In the modern distributed computing world, which is getting ever more disaggregated and some might say discombobulated, as every day passes, the architecture of the network in the datacenter is arguably the most important factor in determining if applications will perform well or not. All the servers in the world, with all of the speed and capacity that money can buy, won’t mean a thing if dozens or hundreds of servers cannot talk to each other across the datacenter at predictable speeds with enough bandwidth to push and pull data and latency that is low enough to keep it all in balance.
It is, therefore, a tricky thing to create a network that, as is the case with Facebook, ends up running what is a giant distributed PHP application (with lots of machine learning woven into it) that links together the timelines of 2.3 billion users across untold millions of servers stacked up in fifteen datacenters around the globe. And that network has had to evolve over time to meet the performance, resiliency, and cost targets that the social network’s business demands. Networking has been the fastest growing part of the overall IT budget at Facebook during the 10 Gb/sec and 40 Gb/sec generations of Ethernet, and that was not so much because bandwidth was constrained as both bandwidth and port counts on a switch ASIC were both constrained. But with the most recent generations of switch ASICs available on the merchant market, the port count and the bandwidth per port are both on the rise, and Facebook now has an unprecedented chance to flatten its networks, radically cut its costs, and still yield much better performance than it has been getting out of its prior generation of switches and fabric.

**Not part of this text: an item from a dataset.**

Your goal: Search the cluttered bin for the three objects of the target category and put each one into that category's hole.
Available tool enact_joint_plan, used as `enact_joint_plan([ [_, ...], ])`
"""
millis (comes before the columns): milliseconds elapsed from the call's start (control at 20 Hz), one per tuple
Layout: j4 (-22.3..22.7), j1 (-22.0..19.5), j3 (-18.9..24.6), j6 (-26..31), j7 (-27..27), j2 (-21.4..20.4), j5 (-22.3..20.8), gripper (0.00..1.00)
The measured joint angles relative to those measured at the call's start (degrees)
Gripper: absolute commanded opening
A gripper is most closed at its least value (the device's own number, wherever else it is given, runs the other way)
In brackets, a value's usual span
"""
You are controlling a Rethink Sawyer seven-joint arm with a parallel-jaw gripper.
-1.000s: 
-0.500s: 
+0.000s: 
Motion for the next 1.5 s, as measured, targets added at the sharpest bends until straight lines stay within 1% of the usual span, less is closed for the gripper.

The key, as we have pointed out before, is not so much the bandwidth, but that the advent of switch ASICs that can drive 200 Gb/sec or 400 Gb/sec ports means that the number of ports per switch can be doubled or quadrupled compared to early generations of 100 Gb/sec switches, which were too hot, too expensive, and were port constrained. Rather than putting in fatter pipes, companies running at hyperscale are putting in fewer layers in their networks, cutting down hops along the fabric while at the same time spanning upwards of 100,000 servers and storage servers in a single fabric – the scale of a modern hypercale datacenter these days.
This high radix use of bandwidth – which is just a funny way of saying a switch maker takes the extra bandwidth enabled by Moore’s Law advances in chippery to make more ports at a set speed than the same number of ports at a higher speed – was something we talked about more than a year ago when Broadcom announced its “Tomahawk-3” StratusXGS ASIC, which can support 32 ports running at 400 Gb/sec or 128 ports running at 100 Gb/sec and when Arista Networks, the upstart switch maker that has rode the hyperscale wave better than any other networking company so far, rolled out its 7060X switches based on the Tomahawk-3 last October.
Back then, the high radix implementation of the Tomahawk-3 was theoretical, but at the OCP Global Summit in San Jose last week, Facebook showed how it was taking the theory and putting it into practice in the next generation of switches, called Minipack, and the fabric that works with it, called F16.
When Facebook opened up its first datacenter back in Prineville in 2011, it had custom servers and storage and was still using commercial fixed port switches at the top of server racks and commercial modular switches at the core; the word on the street was that Arista and Cisco Systems were the big suppliers of switches at the time, and these switches were not cheap by any stretch of the imagination and that is why networking was quickly becoming 25 percent of the overall datacenter cost and rapidly heading towards 30 percent. This was unacceptable to do at the scale Facebook needed, which is obvious enough, but it is also true that it is equally unacceptable to take the same approach at an HPC center or a large enterprise or a cloud builder, and the Clos leaf/spine networks that have subsequently come out of the hyperscalers and are becoming the dominant architecture for networking in the datacenter – and this is important, and what The Next Platform is obsessive about – scale down as well as scale up. The switch and fabric designs that are suitable for spanning 100,000 servers in a hyperscale datacenter can be used to affordably lash together hundreds, thousands, or tens of thousands of servers in the real world.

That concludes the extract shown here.